Real_Revenue_4741 t1_itddwyd wrote on October 22, 2022 at 8:01 PM

Reply to comment by hellrail in [D] What things did you learn in ML theory that are, in practice, different? by 4bedoe

I believe you are looking at the wrong slides. Reddit did something weird with the hyperlink

hellrail t1_itde28m wrote on October 22, 2022 at 8:02 PM

Then please point mento the right slide by gibing the slide number

Real_Revenue_4741 t1_itdehtz wrote on October 22, 2022 at 8:05 PM

It should be from MIT (try copying/pasting the address linked above)

hellrail t1_itewyaw wrote on October 23, 2022 at 3:06 AM

One thing i must add regarding the topic of presentation as "established knowledge".

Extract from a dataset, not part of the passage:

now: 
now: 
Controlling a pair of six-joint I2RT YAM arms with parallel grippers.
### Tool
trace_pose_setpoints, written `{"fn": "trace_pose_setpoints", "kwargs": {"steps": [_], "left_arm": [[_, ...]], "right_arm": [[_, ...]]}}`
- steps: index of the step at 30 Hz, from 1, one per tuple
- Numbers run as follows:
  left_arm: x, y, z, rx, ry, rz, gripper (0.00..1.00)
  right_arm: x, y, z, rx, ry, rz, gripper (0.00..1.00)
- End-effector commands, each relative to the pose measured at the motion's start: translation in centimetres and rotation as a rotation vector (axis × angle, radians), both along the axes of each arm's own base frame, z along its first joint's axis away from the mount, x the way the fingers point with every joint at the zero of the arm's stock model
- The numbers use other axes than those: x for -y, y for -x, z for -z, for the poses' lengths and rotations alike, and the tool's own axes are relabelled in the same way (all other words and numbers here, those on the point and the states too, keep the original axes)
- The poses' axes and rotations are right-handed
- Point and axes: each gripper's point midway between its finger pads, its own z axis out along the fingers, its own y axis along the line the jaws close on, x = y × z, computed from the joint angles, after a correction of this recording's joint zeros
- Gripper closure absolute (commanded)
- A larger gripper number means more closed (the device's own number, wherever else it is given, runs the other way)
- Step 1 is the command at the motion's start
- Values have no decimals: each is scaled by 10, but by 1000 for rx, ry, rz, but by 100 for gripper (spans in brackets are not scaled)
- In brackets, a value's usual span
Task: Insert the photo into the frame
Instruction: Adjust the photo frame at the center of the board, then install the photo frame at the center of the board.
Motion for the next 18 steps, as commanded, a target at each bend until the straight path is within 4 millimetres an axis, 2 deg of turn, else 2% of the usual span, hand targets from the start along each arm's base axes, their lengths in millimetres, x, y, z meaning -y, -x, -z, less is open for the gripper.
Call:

The lecture you quoted, is lecture number 12. It is embedded in a course. There are of course lecture 11, 10, 9 etc. If you check these, which are also accessible with slightly midifying the given link, you see the context of this lecture. Specifically, a bunch of classifiers are explicitly introduced, and the v-dim theory on lecture 12 are still valid of these. The course does not adress deep networks yet.

So its a bit unfair to say these lecture does teach you a theory that deviates. Its does not deviate for the there introduced classifiers.

hellrail t1_itdlgvb wrote on October 22, 2022 at 8:54 PM

Ok found the right one.

Well, generally i must say good example. I accepted it at least as a very interesting example to talk about, worth mentioning in this context.

Nevertheless, its still valid for all NON cnn, resnet, transformer models.

Taking into account, that its based on an old theory (prior 1990), where these deep networks have not existed yet, one might take into account its limitedness (as it doesnt try to model effects taking place during learning of such complex deep models, which hasnt been a topic back then).

So if I would be really mean, i would say u cant expect a theory making predictions about entities (in this case modern deep networks) that had not been invented yet. One could say that the v-dim theory's assumptions include the assumption of a "perfect" learning procedure (therefore exclude any dynamic effects from the learning procedure), which is still valid for decision trees, random forrest, svms, etc, which have their relevance for many problems.

But since im not that mean, i admit that this observations in these modern networks do undermine the practicability of the V-dimension view for modern deep networks of the mentioned types, and that must have been a mediocre surprise before having tried out if v-dims work for cnn/resnet/transformers, therefore good example.